ASSIGNMENT
Could you copy each line of the entries that contains "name"?

----------------------------------------

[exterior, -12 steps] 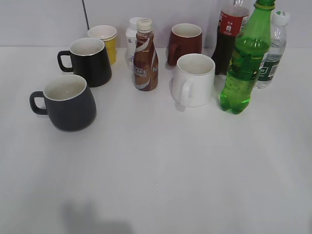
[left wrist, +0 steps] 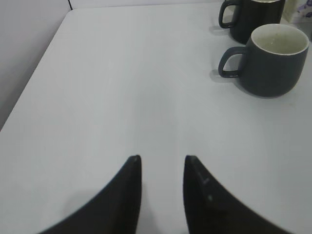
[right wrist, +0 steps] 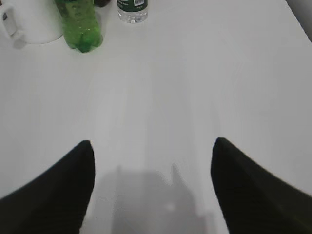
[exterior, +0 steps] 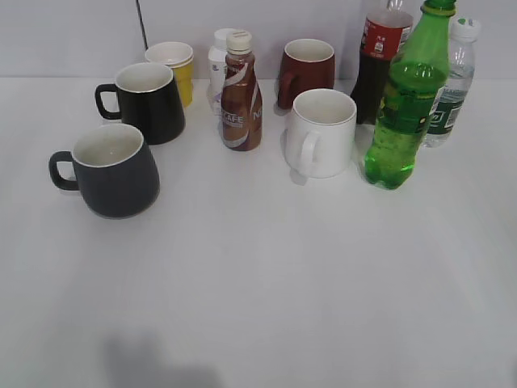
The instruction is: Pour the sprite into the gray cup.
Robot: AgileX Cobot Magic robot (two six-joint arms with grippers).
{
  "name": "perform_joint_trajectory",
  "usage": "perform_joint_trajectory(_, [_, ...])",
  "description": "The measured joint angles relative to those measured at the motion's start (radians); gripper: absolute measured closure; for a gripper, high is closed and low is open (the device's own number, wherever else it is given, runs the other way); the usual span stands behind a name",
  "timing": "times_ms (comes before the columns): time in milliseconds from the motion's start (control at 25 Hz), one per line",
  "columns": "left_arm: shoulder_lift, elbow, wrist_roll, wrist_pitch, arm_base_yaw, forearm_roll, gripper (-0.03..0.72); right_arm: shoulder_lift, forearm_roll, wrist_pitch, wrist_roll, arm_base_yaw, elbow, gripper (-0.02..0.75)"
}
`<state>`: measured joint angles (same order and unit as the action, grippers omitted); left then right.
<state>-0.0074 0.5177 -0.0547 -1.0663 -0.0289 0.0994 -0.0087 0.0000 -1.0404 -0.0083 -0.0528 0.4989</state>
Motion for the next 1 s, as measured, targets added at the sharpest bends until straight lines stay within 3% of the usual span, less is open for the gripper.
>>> perform_joint_trajectory(1000, [0.0,0.0,0.0,0.0,0.0,-0.004,0.454,0.0,0.0,0.0,-0.001,0.0,0.0,0.183])
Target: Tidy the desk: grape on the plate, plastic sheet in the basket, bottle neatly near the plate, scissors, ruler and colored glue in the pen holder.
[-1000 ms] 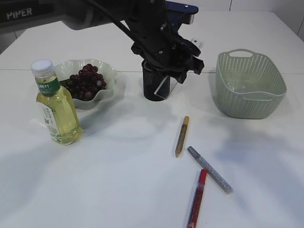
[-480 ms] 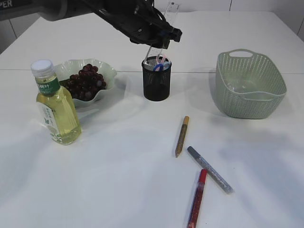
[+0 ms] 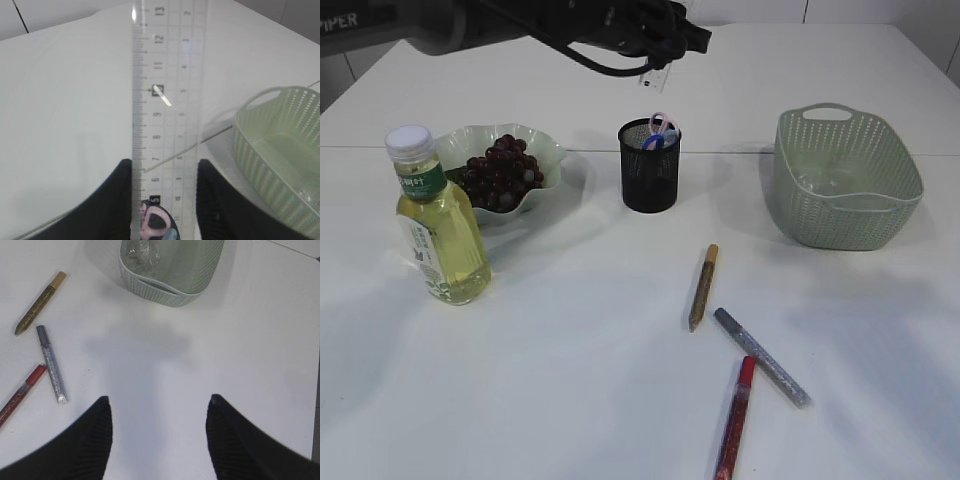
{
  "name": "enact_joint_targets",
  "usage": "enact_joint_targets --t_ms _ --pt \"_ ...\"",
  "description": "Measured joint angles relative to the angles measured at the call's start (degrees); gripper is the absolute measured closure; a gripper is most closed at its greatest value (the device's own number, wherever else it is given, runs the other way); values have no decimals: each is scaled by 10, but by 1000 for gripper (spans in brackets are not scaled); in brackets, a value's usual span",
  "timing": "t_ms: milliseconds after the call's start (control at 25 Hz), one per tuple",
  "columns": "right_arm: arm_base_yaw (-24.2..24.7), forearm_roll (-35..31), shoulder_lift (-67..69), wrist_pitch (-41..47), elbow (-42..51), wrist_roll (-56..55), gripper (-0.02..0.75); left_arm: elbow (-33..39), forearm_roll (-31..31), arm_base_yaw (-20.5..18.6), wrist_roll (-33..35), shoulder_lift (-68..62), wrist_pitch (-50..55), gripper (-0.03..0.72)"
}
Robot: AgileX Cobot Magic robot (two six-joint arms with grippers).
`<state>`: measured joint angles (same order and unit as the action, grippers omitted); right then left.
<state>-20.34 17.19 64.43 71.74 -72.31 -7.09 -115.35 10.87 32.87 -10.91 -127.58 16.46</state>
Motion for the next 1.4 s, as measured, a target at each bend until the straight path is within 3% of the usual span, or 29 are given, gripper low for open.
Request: enact_joint_targets --t_ms 1400 --pt "0 14 0 1 0 0 268 0 -30 -36 -1 -115 -190 408"
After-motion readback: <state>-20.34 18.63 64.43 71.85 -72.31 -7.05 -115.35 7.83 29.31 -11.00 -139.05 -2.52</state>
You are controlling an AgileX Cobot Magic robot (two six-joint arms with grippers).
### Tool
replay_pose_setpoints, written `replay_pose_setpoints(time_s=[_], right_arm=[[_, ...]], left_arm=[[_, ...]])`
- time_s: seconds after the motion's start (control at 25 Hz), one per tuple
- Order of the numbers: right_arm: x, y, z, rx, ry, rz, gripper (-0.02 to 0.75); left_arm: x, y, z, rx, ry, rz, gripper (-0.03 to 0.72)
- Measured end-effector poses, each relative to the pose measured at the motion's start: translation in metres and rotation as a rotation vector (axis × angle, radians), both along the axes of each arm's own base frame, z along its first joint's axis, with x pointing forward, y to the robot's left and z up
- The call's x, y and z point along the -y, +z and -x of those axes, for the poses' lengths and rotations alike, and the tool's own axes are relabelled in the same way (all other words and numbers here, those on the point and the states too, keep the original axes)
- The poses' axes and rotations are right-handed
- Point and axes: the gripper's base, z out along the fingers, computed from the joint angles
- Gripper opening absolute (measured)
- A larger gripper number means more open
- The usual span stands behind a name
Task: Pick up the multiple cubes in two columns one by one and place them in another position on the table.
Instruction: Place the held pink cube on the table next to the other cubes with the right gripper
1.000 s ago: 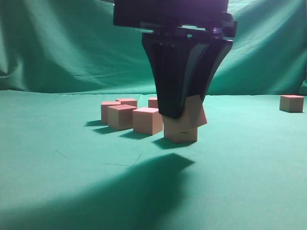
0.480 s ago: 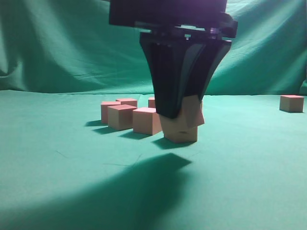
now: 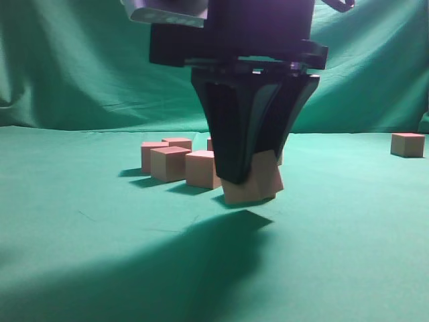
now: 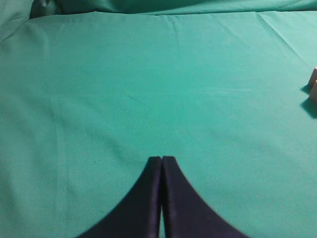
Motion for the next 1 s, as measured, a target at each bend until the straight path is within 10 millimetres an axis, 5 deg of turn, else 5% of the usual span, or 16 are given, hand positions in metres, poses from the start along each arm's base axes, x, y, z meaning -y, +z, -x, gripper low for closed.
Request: replay_pose_setpoints(time_s=[1.0], right_arm=[[-0.0016, 0.0004, -0.0028, 0.03, 0.0, -0.017, 0.262]], left_arm=[[0.0, 0.0, 0.0, 0.0, 0.0, 0.0, 0.0]])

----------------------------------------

REPLY TO THE EXERCISE
  "name": "perform_joint_trajectory",
  "description": "The measured joint angles relative to those measured at the motion's start (radians); gripper: absolute measured closure; for a gripper, high is closed and low is open (the device's own number, wherever else it is given, runs the other way); the usual span stands behind a name",
  "name": "enact_joint_targets",
- The usual span stands behind a name

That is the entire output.